After the Royals won Game 2 convincingly in Kansas City, there was the feeling that they were completely outplaying the Mets, dominating the series. Now, not so much. In fact, the case could be made that New York is just one bad sinker from closer Jeurys Familia—the one Alex Gordon crushed for the game-tying homer in the ninth inning of Game 1—from having a 2-1 lead in the Series.

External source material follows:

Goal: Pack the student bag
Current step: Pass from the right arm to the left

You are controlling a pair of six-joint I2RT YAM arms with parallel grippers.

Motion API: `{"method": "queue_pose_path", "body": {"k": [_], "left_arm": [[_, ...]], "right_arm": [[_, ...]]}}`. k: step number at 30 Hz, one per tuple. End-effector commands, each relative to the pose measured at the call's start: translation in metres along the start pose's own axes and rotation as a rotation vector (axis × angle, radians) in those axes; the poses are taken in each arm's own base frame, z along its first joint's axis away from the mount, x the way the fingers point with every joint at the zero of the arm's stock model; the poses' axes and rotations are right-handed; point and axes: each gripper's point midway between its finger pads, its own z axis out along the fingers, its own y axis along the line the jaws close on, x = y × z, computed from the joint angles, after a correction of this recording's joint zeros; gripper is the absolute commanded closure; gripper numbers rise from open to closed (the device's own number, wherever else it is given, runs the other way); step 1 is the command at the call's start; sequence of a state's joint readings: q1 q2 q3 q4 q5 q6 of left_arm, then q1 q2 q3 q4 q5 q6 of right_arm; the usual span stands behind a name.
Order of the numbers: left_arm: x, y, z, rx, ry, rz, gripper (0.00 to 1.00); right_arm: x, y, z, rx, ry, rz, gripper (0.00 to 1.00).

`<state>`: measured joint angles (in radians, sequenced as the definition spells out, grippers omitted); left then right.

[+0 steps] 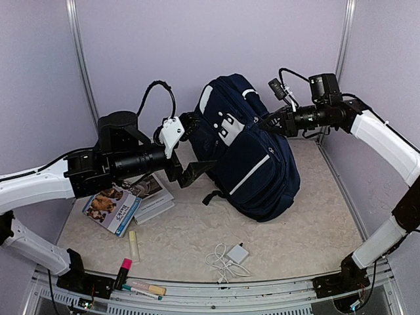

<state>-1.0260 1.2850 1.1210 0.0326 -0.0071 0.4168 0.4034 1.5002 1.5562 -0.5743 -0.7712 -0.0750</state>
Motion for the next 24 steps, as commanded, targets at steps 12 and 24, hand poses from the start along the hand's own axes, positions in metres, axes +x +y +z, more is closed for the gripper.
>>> {"method": "queue_pose_path", "body": {"k": [12, 24], "left_arm": [[0.003, 0.026, 0.005, 0.003, 0.210, 0.216, 0.01], [0.059, 0.010, 0.033, 0.251, 0.333, 0.154, 0.07]], "right_arm": [[0.040, 0.091, 0.042, -0.313, 0.215, -0.375, 1.00], [0.031, 0.123, 0.035, -0.412, 0.118, -0.451, 1.00]]}}
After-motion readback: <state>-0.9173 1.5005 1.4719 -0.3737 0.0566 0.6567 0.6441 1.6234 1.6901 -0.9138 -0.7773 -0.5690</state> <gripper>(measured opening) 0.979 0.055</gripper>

In the first two games, the best of the Royals—contact hitting, stellar defense and bullpen depth—was on display. In Game 3, with an impressive six innings from Syndegaard, who retired 12 straight Kansas City hitters during one stretch, and home runs from David Wright and Curtis Granderson, the Mets finally put together the formula that got them here, the one that they hope will propel them the rest of the series: strong starting pitching and power hitting. “Getting back in front of our home fans, we just looked like ourselves again,” said catcher Travis d’Arnaud. “I think our confidence level going forward is as high as it’s ever been.”
As always, much of New York's confidence comes from their next starting pitcher. Rookie lefthander Steven Matz, who grew up on Long Island as a Mets fan, will have the chance to help them even the Series against the Royals’ Chris Young, the 6’10” former Met who shut them down with three innings of scoreless relief in the 14-inning Game 1. Despite their problems against Young, an 11-year veteran on his fifth team, the Mets feel they have an advantage in that they know him quite well while none of the Royals have ever faced Matz. “The good thing for us is that he threw a lot in the first game,” Granderson said of Young. “Everyone got a chance to get at least one at-bat against him. I think that might be beneficial for us.”

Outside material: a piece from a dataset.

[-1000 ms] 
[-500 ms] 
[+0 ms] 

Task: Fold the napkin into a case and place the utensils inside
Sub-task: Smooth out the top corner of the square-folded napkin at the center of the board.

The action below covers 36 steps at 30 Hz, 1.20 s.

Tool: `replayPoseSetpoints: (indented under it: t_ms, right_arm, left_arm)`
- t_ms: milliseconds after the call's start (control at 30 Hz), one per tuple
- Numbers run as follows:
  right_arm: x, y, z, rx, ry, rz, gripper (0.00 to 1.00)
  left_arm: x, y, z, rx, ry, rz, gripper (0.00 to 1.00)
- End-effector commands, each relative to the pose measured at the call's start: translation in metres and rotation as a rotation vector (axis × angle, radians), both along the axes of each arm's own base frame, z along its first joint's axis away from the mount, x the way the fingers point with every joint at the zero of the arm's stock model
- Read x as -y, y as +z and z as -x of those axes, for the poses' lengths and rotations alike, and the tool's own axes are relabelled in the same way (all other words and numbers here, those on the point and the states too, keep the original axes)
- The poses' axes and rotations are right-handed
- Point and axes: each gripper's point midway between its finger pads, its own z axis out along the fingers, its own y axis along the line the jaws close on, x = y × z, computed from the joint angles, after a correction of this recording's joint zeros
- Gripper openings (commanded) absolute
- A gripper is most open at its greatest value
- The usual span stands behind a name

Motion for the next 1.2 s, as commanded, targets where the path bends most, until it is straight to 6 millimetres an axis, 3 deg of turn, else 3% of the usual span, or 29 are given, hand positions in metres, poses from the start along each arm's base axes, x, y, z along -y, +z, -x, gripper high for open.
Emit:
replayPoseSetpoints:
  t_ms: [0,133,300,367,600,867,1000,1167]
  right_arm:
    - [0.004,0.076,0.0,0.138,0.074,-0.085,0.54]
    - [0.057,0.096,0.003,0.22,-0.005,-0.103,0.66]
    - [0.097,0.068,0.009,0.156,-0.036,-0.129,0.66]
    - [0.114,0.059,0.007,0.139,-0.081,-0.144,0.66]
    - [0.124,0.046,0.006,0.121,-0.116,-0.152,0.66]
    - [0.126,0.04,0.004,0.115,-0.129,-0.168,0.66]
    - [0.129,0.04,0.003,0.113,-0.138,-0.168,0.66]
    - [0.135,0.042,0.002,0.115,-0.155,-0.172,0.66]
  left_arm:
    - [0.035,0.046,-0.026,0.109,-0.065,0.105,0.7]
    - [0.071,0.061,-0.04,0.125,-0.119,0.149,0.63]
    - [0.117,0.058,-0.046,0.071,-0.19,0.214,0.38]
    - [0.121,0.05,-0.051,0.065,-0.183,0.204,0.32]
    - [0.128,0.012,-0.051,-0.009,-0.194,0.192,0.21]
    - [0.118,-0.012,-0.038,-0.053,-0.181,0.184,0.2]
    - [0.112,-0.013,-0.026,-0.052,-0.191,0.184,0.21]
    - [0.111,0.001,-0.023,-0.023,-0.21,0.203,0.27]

The Mets didn’t just need to win Game 3, they needed to change the tone of the Series, and Syndegaard took care of that with his first-pitch, a fastball that sailed well over the head of leadoff hitter Alcides Escobar. He then gave the most memoarable quote of the Series afterwards, telling the Royals that if they didn’t like him pitching inside, “they can meet me 60 feet, six inches away. I have no problem with that.”
The Royals would clearly like that opportunity, (although it probably couldn’t happen unless the Series reaches Game 7.) They made no secret of their displeasure, even though replays and pitch charts showed that the pitch wasn’t as close to Escobar’s head as it originally appeared. Escobar called it “stupid,” rightfielder Alex Rios said it was “unprofessional,” and third baseman Mike Moustakas could be seen yelling at Syndegaard from the Kansas City dugout.
“I think the whole team was pretty upset,” Moustakas said. “First pitch of the game goes whizzing by our leadoff man’s head. Whatever it was, it’s what happened. I don’t think I was the only one upset in that dugout. I think all [the] guys in that dugout were pretty fired up.”
Everyone seems to be taking the gloves off, at least verbally. Royals starter Yordano Ventura, who was knocked out in the fourth inning after giving up five runs on seven hits, didn’t hesitate to make it clear he still thinks his team will wrap up the title in New York. “I think we can finish it off right here,’’ he said. “There are two more games here and I know that we can get it done here. I don’t expect it to go back to Kansas City.’’
Both teams are throwing sharp-edged quotes at each other. It remains to be seen whether they will do the same with their pitches. Given the importance of the games, it’s unlikely that Young or any of the other Royals pitchers would risk ejection by engaging in any overt retaliation for Syndegaard’s pitch, but there is clearly a layer of animosity in the Series that wasn’t there before Friday night.
So be it. As long as it doesn’t devolve into a silly and dangerous beanball war, a little extra venom in a series always increases the entertainment value. What seemed like a coronation of the Royals just a day ago now shapes up as a tense battle. The World Series is three games old, but in many ways, it feels like a new one has just begun.